Activity :: Every line below between the line holding "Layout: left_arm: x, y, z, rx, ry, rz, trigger" and the line holding "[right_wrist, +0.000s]", inclusive, should be repeated exactly, and all other lines omitted.

Information supplied ::

==*==

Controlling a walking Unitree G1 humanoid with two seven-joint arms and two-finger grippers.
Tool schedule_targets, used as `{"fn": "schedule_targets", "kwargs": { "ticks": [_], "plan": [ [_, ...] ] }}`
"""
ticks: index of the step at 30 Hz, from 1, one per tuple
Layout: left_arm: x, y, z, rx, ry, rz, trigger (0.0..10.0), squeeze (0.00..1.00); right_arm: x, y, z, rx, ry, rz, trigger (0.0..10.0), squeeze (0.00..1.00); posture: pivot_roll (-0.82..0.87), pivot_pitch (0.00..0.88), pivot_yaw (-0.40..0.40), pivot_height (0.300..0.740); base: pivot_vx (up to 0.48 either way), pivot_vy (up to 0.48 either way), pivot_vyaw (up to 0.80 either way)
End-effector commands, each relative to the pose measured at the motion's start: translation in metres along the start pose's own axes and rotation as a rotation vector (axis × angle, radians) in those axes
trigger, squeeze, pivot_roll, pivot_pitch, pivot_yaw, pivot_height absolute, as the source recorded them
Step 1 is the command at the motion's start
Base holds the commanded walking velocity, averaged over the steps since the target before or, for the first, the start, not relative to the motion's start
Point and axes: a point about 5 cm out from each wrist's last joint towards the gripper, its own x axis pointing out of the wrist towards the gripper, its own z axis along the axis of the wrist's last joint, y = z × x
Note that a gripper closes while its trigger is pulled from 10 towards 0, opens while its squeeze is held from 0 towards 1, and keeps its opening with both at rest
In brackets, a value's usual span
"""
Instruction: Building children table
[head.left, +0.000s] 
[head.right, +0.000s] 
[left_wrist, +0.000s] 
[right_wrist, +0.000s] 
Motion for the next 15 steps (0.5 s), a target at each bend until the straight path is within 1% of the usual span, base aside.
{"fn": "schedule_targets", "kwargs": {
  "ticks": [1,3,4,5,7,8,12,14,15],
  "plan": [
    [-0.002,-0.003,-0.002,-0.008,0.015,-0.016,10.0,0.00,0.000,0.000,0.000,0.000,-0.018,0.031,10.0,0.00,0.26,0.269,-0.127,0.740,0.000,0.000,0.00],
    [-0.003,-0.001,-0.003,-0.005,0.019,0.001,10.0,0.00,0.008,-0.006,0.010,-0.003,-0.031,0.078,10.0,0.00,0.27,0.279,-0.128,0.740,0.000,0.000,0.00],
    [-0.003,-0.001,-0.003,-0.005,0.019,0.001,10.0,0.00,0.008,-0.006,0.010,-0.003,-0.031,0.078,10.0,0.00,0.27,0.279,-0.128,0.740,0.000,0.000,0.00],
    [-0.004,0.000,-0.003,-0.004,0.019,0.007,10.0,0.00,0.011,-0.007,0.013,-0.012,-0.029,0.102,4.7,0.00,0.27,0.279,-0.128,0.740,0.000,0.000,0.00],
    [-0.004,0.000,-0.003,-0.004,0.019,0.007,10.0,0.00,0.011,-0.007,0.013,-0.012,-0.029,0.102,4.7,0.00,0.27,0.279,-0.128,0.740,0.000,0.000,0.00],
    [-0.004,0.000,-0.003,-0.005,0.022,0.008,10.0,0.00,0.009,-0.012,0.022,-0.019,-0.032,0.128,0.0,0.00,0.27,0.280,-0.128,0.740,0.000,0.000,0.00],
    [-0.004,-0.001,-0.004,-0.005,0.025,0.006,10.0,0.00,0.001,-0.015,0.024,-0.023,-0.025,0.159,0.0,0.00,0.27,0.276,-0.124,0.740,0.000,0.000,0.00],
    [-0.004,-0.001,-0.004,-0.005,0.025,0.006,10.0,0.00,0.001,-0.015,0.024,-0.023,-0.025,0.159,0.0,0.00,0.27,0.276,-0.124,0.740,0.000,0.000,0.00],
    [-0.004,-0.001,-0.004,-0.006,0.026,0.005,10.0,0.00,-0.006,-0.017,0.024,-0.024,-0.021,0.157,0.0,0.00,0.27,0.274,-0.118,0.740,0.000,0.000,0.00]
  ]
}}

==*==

Finished task ::
Layout: left_arm: x, y, z, rx, ry, rz, trigger (0.0..10.0), squeeze (0.00..1.00); right_arm: x, y, z, rx, ry, rz, trigger (0.0..10.0), squeeze (0.00..1.00); posture: pivot_roll (-0.82..0.87), pivot_pitch (0.00..0.88), pivot_yaw (-0.40..0.40), pivot_height (0.300..0.740); base: pivot_vx (up to 0.48 either way), pivot_vy (up to 0.48 either way), pivot_vyaw (up to 0.80 either way)
End-effector commands, each relative to the pose measured at the motion's start: translation in metres along the start pose's own axes and rotation as a rotation vector (axis × angle, radians) in those axes
trigger, squeeze, pivot_roll, pivot_pitch, pivot_yaw, pivot_height absolute, as the source recorded them
Step 1 is the command at the motion's start
Base holds the commanded walking velocity, averaged over the steps since the target before or, for the first, the start, not relative to the motion's start
Point and axes: a point about 5 cm out from each wrist's last joint towards the gripper, its own x axis pointing out of the wrist towards the gripper, its own z axis along the axis of the wrist's last joint, y = z × x
Note that a gripper closes while its trigger is pulled from 10 towards 0, opens while its squeeze is held from 0 towards 1, and keeps its opening with both at rest
In brackets, a value's usual span
"""
Instruction: Building children table
[head.left, +0.000s] 
[head.right, +0.000s] 
[left_wrist, +0.000s] 
[right_wrist, +0.000s] 

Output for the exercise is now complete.